The Bicycling Guitarist wrote:
> The following are two messages from the tech guy at my host concerning my
> problems with Googlebot or vice versa.
The problem seems to be with your IIS configuration. Google sends
Accept: text/html,text/plain; which of course makes good sense for a
robot as it doesn't want anything else. Your IIS appears to be
incorrectly configured to send a 406 not acceptable message when it sees
this.
If you accept text/* you get your page. It doesn't seem to be linked to
the charset.
|
|
Posted by Neal on October 28, 2004, 3:31 am
Please log in for more thread options
On Thu, 28 Oct 2004 06:26:27 GMT, The Bicycling Guitarist
> My web site has not been spidered by Googlebot since April 2003. The
> site in
> question is at www.TheBicyclingGuitarist.net/ I received much help from
> this
> NG and the stylesheets NG when updating the code before then.
>
> My host's tech guy just sent me the following. Isn't it okay to specify
> UTF-8 as the charset in the HTTP headers at the server level? Isn't it
> okay
> to have validated XHTML 1.0 strict code?
I replied in alt.html - yep, UTF-8 and XHTML (served as text/html) has put
my site at PR4 and is on top for my keywords. The problem must lie
elsewhere.
|
|
Posted by Leif K-Brooks on October 28, 2004, 3:29 pm
Please log in for more thread options The Bicycling Guitarist wrote:
> My web site has not been spidered by Googlebot since April 2003. The site in
> question is at www.TheBicyclingGuitarist.net/ I received much help from this
> NG and the stylesheets NG when updating the code before then.
Seems to be sending the incorrect MIME type "text/*" instead of text/html:
[leif@localhost leif]$ telnet TheBicyclingGuitarist.net 80
Trying 216.229.101.149...
Connected to TheBicyclingGuitarist.net (216.229.101.149).
Escape character is '^]'.
GET / HTTP/1.1
Host: TheBicyclingGuitarist.net
HTTP/1.1 200 OK
Server: Microsoft-IIS/5.0
Content-Location: http://TheBicyclingGuitarist.net/index.htm Date: Thu, 28 Oct 2004 18:24:11 GMT
Content-Type: text/*;charset=utf-8
Accept-Ranges: bytes
Last-Modified: Wed, 27 Oct 2004 19:48:04 GMT
ETag: "fab99adf5dbcc41:9f9"
Content-Length: 5169
<snip>
|
|
Posted by The Bicycling Guitarist on October 28, 2004, 9:48 pm
Please log in for more thread options
> The Bicycling Guitarist wrote:
>> My web site has not been spidered by Googlebot since April 2003. The site
>> in question is at www.TheBicyclingGuitarist.net/ I > Seems to be sending
>> the incorrect MIME type "text/*" instead of text/html:
>
> [leif@localhost leif]$ telnet TheBicyclingGuitarist.net 80
> Trying 216.229.101.149...
> Connected to TheBicyclingGuitarist.net (216.229.101.149).
> Escape character is '^]'.
> GET / HTTP/1.1
> Host: TheBicyclingGuitarist.net
>
> HTTP/1.1 200 OK
> Server: Microsoft-IIS/5.0
> Content-Location: http://TheBicyclingGuitarist.net/index.htm > Date: Thu, 28 Oct 2004 18:24:11 GMT
> Content-Type: text/*;charset=utf-8
> Accept-Ranges: bytes
> Last-Modified: Wed, 27 Oct 2004 19:48:04 GMT
> ETag: "fab99adf5dbcc41:9f9"
> Content-Length: 5169
>
Oh no.

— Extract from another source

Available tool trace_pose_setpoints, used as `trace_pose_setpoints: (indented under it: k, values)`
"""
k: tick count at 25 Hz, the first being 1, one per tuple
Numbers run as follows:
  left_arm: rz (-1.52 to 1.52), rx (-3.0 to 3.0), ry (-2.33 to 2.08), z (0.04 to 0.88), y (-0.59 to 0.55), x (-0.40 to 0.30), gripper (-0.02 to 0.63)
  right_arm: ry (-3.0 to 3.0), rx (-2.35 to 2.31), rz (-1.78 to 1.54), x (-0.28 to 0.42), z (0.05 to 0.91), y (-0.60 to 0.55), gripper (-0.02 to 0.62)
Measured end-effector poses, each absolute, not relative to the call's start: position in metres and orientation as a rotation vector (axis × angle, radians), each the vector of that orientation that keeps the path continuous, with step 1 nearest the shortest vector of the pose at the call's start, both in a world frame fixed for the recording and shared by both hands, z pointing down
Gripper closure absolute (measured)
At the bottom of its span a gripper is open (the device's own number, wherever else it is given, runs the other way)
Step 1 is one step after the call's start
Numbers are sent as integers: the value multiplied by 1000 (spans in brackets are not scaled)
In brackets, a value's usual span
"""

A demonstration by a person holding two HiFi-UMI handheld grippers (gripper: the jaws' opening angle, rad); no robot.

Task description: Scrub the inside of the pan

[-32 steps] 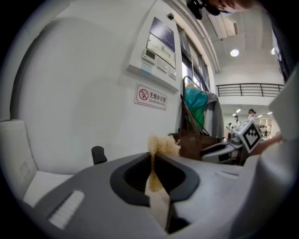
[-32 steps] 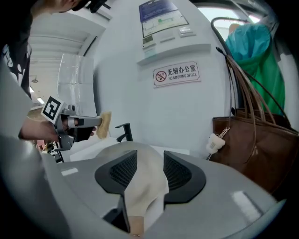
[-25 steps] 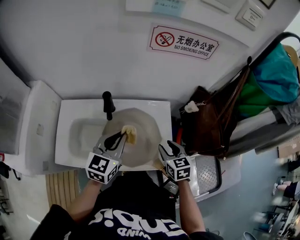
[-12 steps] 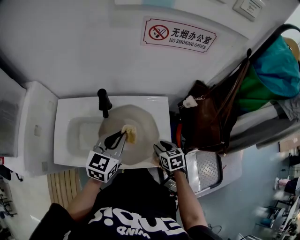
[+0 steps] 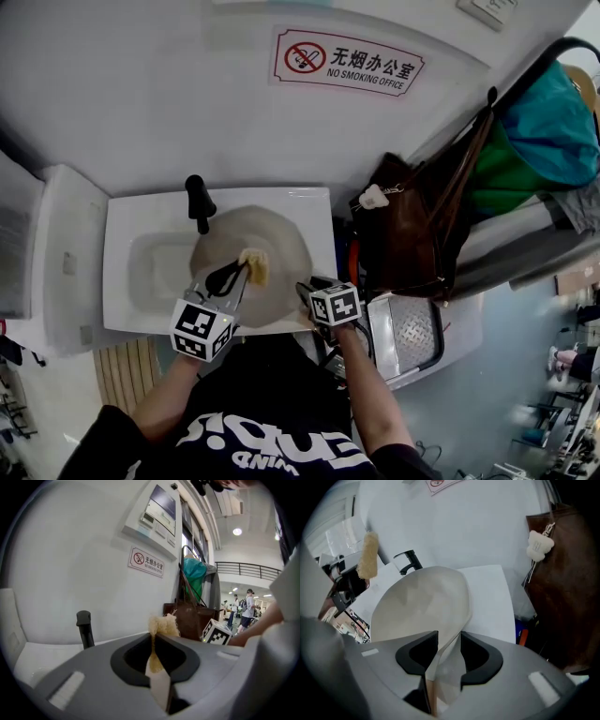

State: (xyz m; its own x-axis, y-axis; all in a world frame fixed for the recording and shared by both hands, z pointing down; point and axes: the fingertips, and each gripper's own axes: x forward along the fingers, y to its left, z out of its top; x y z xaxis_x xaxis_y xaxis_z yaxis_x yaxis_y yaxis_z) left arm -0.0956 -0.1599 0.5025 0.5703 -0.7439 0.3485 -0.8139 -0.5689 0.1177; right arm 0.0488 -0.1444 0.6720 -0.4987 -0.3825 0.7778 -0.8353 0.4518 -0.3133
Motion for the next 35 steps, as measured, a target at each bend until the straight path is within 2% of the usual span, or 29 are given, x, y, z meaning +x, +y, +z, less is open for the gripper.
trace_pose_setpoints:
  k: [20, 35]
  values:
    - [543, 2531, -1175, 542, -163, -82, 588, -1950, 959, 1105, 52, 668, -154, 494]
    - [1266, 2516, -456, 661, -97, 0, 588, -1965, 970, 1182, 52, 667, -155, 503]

I just asked the tech to change from text/html to text/* on the
advice of someone in another NG. I am sorry about posting the same question
to two similar NG's. I was told "If you accept text/* you get your page. It
doesn't seem to be linked to the charset."
The problem existed for a year and a half using "text/html". The change to
"text/*" just happened today or yesterday. Should the tech change it back?
How do I get these two NG threads back together?
Chris Watson a.k.a. "The Bicycling Guitarist"
|
|
Posted by Leif K-Brooks on October 28, 2004, 6:26 pm
Please log in for more thread options The Bicycling Guitarist wrote:
> Oh no. I just asked the tech to change from text/html to text/* on the
> advice of someone in another NG. I am sorry about posting the same question
> to two similar NG's. I was told "If you accept text/* you get your page. It
> doesn't seem to be linked to the charset."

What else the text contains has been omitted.